Prompt:
Starting at the top of the entries below, set down each line exactly as written, and stop after the line containing "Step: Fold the".

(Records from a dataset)
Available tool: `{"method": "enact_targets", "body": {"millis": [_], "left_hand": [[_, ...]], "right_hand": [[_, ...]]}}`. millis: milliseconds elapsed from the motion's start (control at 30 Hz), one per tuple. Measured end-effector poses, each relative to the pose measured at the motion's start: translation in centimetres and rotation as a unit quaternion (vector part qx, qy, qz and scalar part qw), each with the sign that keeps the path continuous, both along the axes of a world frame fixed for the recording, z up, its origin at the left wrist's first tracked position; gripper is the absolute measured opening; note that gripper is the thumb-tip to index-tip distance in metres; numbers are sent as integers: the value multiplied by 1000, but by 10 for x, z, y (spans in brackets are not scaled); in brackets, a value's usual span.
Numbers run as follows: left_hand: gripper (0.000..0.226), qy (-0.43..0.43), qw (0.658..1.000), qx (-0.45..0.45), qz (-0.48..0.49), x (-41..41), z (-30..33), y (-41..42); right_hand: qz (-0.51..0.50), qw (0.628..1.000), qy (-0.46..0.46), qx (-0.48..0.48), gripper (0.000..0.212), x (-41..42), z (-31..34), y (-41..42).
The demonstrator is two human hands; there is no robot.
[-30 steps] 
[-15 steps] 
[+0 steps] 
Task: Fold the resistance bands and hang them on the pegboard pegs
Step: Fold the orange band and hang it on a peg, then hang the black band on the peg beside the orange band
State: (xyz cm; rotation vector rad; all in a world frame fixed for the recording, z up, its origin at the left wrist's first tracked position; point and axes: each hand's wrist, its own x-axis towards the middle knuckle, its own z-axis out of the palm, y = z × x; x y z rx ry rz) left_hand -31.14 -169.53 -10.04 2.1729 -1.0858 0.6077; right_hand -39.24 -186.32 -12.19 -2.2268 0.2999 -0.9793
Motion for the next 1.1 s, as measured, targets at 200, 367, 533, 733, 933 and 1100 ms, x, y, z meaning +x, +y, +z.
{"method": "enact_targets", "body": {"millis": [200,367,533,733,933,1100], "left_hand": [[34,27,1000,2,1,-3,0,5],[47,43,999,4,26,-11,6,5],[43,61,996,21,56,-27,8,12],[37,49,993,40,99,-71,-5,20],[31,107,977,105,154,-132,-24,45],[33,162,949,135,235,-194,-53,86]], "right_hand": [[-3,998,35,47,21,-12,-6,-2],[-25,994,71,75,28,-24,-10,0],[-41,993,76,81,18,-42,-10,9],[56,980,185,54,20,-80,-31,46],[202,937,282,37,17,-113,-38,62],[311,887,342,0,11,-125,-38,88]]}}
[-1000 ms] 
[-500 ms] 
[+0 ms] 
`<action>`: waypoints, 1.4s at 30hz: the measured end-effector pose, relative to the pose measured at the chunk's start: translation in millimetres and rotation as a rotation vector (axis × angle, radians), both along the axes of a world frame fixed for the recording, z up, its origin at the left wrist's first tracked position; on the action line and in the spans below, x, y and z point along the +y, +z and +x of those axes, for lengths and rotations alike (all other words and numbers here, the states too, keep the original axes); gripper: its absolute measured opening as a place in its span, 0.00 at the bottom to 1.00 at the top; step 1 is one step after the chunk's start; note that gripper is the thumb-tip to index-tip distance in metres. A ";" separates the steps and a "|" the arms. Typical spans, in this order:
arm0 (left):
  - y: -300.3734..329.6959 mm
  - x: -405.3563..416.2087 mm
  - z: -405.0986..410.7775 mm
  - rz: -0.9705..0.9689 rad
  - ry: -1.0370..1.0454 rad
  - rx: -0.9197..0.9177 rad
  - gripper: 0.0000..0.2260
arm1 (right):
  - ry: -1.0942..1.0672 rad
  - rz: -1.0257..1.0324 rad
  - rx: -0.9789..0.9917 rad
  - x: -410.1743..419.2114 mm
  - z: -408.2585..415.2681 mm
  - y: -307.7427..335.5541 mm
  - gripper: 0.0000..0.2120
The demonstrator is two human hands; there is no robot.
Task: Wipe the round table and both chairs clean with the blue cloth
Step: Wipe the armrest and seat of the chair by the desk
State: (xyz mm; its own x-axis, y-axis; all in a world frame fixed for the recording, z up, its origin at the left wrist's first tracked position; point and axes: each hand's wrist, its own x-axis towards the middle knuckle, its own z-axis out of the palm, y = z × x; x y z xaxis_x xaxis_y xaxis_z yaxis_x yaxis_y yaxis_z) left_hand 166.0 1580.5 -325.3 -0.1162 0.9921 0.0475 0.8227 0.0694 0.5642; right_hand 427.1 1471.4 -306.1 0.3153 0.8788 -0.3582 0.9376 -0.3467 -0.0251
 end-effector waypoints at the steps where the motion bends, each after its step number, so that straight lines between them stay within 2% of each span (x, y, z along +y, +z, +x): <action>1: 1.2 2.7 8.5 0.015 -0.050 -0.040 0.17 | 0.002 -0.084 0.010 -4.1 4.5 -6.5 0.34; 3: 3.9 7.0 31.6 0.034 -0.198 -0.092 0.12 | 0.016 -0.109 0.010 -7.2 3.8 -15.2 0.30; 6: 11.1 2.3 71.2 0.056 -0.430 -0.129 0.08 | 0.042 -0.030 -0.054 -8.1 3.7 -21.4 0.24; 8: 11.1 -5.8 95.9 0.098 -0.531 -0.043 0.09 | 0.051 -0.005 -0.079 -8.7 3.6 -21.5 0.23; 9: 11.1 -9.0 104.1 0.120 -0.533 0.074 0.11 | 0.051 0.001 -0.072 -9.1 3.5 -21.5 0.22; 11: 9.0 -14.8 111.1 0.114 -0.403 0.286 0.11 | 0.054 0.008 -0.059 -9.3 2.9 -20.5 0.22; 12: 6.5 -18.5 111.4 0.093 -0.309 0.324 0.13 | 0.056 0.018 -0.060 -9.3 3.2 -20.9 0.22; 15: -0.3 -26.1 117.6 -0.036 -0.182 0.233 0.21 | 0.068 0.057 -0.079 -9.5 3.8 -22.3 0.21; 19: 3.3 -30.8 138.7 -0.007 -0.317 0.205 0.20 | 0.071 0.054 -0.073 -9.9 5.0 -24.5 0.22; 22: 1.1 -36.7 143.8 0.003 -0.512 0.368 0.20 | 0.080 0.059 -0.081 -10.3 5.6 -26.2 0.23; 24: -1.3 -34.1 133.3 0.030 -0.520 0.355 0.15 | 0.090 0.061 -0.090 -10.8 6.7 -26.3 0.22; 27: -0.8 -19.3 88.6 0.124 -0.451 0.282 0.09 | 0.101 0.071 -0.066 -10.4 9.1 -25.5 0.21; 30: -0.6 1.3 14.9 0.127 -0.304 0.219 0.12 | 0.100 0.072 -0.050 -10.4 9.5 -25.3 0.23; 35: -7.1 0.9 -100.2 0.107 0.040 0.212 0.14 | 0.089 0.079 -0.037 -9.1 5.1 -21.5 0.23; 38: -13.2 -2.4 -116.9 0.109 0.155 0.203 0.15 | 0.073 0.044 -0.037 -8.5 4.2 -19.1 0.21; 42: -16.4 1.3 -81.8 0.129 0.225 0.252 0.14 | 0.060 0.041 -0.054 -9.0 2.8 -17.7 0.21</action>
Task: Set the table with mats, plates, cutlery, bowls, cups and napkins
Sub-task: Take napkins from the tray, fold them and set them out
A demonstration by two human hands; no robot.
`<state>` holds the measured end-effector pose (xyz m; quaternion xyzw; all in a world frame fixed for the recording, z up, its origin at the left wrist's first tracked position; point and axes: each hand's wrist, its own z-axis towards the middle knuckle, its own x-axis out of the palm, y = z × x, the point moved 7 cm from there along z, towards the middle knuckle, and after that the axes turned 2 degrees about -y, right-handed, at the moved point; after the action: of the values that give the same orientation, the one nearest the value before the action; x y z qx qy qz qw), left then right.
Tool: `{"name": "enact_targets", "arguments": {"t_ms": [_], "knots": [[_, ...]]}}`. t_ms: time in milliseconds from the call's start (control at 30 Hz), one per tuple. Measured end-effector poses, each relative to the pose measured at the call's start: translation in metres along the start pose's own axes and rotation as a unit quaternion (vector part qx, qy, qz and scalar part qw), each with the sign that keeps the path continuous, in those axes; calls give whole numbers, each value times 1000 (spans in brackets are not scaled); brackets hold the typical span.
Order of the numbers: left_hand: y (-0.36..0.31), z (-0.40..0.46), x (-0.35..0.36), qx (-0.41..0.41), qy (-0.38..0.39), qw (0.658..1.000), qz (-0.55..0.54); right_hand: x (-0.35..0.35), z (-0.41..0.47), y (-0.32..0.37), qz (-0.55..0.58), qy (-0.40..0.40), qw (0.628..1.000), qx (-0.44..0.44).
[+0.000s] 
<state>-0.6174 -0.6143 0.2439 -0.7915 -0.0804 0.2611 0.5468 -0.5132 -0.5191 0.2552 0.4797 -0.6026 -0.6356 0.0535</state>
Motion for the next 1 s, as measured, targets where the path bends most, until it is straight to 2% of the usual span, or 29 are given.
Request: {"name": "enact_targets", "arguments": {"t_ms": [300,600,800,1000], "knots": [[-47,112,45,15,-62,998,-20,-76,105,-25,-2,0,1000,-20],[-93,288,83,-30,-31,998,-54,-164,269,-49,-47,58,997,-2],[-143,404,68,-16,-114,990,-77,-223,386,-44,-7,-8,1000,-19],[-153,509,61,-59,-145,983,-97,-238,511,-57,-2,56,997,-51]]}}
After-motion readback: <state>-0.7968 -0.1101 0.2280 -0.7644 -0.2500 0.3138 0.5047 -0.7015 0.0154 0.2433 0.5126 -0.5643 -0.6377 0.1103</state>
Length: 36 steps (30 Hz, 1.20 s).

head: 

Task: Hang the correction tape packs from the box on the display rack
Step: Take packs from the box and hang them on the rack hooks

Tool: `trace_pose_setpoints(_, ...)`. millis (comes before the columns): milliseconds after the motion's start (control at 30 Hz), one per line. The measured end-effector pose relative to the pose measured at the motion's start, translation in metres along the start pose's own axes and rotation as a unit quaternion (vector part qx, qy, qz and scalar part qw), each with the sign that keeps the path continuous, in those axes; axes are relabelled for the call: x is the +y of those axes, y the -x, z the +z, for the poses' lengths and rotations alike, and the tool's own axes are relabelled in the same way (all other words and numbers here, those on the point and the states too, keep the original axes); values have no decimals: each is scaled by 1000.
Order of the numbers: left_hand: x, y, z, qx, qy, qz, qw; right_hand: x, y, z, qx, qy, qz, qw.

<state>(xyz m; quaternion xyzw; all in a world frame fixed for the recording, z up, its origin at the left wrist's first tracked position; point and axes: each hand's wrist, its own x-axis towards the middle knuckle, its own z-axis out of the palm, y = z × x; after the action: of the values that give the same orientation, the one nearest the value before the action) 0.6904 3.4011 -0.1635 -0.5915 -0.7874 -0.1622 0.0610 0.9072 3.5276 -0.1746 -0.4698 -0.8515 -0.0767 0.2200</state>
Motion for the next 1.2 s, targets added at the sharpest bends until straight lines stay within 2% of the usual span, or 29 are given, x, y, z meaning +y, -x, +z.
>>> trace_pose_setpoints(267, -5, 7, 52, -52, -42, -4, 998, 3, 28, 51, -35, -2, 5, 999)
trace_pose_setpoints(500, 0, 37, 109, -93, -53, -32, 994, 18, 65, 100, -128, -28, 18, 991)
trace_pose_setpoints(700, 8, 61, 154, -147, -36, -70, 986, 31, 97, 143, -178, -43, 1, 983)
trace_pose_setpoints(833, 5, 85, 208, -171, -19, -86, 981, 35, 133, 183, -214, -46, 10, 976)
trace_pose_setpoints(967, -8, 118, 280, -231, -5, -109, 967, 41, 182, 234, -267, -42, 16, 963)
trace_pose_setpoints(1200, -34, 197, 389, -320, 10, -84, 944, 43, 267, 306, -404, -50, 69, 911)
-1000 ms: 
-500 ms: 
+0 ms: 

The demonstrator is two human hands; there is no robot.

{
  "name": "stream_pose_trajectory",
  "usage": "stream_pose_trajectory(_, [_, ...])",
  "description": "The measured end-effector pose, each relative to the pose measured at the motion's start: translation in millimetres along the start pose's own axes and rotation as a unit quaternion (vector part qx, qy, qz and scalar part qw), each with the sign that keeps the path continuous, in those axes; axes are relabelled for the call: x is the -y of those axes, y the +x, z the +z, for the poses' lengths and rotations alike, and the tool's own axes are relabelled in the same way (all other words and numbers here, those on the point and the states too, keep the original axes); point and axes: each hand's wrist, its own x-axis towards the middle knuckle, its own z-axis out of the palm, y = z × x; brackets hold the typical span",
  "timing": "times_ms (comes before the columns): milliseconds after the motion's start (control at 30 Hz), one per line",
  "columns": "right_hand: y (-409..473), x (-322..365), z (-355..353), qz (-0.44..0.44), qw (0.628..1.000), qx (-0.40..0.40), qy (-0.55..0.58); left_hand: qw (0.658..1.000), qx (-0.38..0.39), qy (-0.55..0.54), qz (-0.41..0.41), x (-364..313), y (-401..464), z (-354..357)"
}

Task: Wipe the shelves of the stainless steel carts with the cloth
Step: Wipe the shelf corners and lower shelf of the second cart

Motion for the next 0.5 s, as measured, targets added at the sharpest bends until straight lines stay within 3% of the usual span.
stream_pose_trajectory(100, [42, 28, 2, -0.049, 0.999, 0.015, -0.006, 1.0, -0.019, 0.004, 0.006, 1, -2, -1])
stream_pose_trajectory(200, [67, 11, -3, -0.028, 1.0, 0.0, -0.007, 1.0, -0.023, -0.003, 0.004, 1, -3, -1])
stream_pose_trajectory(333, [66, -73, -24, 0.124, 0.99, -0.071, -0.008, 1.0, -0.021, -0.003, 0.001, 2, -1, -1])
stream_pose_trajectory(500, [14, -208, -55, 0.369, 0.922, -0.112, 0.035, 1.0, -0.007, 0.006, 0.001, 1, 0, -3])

Your solution:
Available tool: `{"method": "enact_targets", "body": {"millis": [_], "left_hand": [[_, ...]], "right_hand": [[_, ...]]}}`. millis: milliseconds elapsed from the motion's start (control at 30 Hz), one per tuple. Measured end-effector poses, each relative to the pose measured at the motion's start: translation in centimetres and rotation as a unit quaternion (vector part qx, qy, qz and scalar part qw), each with the sign that keeps the path continuous, both along the axes of a world frame fixed for the recording, z up, its origin at the left wrist's first tracked position; gripper is the absolute measured opening; note that gripper is the thumb-tip to index-tip distance in metres; numbers are sent as integers: the value multiplied by 1000, but by 10 for x, z, y (spans in brackets are not scaled); in brackets, a value's usual span.
Numbers run as follows: left_hand: gripper (0.000..0.226), qy (-0.43..0.43), qw (0.658..1.000), qx (-0.45..0.45), qz (-0.48..0.49), x (-41..41), z (-30..33), y (-41..42); right_hand: qz (-0.51..0.50), qw (0.628..1.000), qy (-0.46..0.46), qx (-0.48..0.48), gripper (0.000..0.212), x (-41..42), z (-31..34), y (-41..42).
The demonstrator is two human hands; there is no robot.
[-30 steps] 
[-15 steps] 
[+0 steps] 
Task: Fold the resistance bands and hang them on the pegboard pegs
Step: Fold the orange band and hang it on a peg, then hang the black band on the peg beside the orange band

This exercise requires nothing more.